**YOUR GOAL:** Write out again, exactly, the lines of the listing below from the first one through the one that contains "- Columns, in", and no other lines.

**DATASET SECTION:**
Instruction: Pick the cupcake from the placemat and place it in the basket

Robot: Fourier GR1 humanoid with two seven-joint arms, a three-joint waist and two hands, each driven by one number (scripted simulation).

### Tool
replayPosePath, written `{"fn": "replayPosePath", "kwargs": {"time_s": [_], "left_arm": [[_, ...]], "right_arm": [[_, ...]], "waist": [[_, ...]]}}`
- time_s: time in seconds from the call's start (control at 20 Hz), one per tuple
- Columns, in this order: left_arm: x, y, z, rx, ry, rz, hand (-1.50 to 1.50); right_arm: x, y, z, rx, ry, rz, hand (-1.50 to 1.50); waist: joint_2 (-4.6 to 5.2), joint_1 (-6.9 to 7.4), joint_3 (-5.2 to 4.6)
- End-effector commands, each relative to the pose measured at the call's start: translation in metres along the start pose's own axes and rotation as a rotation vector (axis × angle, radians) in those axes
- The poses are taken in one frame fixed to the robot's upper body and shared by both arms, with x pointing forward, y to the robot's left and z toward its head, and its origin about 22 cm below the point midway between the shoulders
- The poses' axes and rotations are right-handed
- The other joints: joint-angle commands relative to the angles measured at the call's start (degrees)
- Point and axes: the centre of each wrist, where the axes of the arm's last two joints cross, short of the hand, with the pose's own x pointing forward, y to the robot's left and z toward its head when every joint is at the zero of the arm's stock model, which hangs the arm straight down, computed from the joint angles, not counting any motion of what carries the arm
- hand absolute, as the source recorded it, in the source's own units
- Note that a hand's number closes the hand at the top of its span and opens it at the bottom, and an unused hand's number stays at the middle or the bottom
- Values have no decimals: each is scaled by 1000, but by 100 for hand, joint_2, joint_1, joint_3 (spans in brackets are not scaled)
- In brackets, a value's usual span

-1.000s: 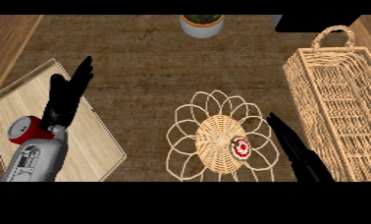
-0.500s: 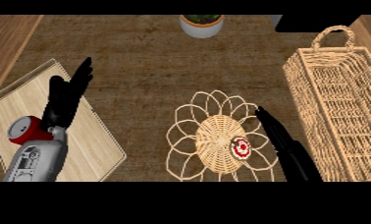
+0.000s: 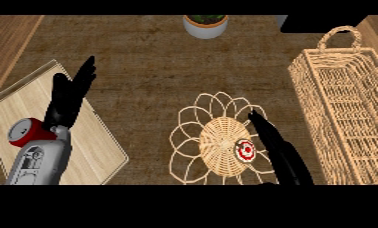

**REPLY TO THE EXERCISE:**
Instruction: Pick the cupcake from the placemat and place it in the basket

Robot: Fourier GR1 humanoid with two seven-joint arms, a three-joint waist and two hands, each driven by one number (scripted simulation).

### Tool
replayPosePath, written `{"fn": "replayPosePath", "kwargs": {"time_s": [_], "left_arm": [[_, ...]], "right_arm": [[_, ...]], "waist": [[_, ...]]}}`
- time_s: time in seconds from the call's start (control at 20 Hz), one per tuple
- Columns, in this order: left_arm: x, y, z, rx, ry, rz, hand (-1.50 to 1.50); right_arm: x, y, z, rx, ry, rz, hand (-1.50 to 1.50); waist: joint_2 (-4.6 to 5.2), joint_1 (-6.9 to 7.4), joint_3 (-5.2 to 4.6)

There is nothing further to the answer.